Messieurs, ici, jamais je n'attaque que les opinions et les hommes politiques, je n'ai jugé dans M. Guizot que l'homme politique, que l'homme de parti. J'ai apprécié une démarche politique; je la blâme hautement, je la trouve peu digne du ministre qui représente une opinion, qui a joué un si grand rôle depuis six ans, et je me permettrai de faire à M. Guizot une observation qui rentrera dans celles que lui faisait si spirituellement M. le président du conseil il n'y a qu'un instant: «Comment se fait-il que vous, qui voulez l'homogénéité du ministère, vous ayez fait partie du ministère du 11 octobre?» Eh bien, moi, je répète avec M. Molé: «Comment se fait-il que vous ayez fait cette démarche pour reconstituer un ministère dont les membres n'auraient pas eu des opinions homogènes? Vous êtes donc inconséquent avec vos principes?» (Interruption des centres.)
À gauche.—Très-bien!
M. Havin.—M. Guizot a dit encore que j'accusais, lui et ses amis, d'avoir des idées aristocratiques.

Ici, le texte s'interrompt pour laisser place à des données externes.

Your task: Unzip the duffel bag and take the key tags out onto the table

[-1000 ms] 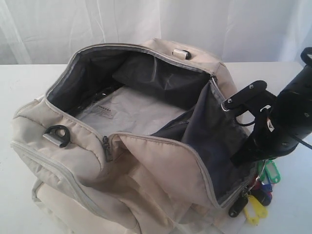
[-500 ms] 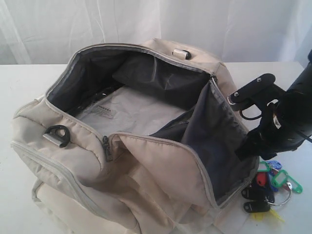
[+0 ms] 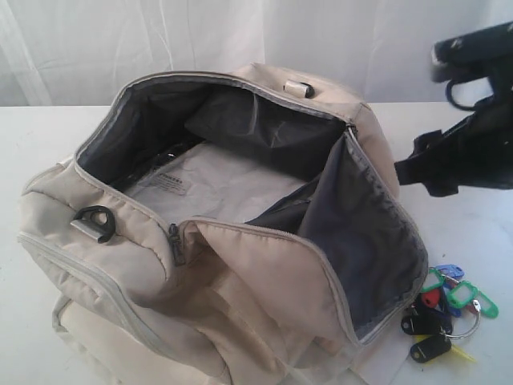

Eh bien, je ne m'en défends pas, et je vous le demande: qui a voulu l'hérédité de la pairie? qui a voulu les apanages?... (Exclamations et murmures au centre.)
M. Havin.—Qui a refusé l'entrée dans cette enceinte à ce qu'on a nommé les capacités? (Nouvelles exclamations.) Qui a voulu que la propriété seulement fût représentée dans cette Chambre? Je le demande à M. Guizot, sont-ce là des idées aristocratiques, ou sont-ce des idées démocratiques? (Interruption prolongée.)
Permettez-moi, messieurs, encore une seule observation sur la modération du système.
M. le président du conseil (au milieu du bruit).—La plupart de vos reproches...
M. Havin.—Je n'ai pas entendu l'observation que vient de faire M. le président du conseil.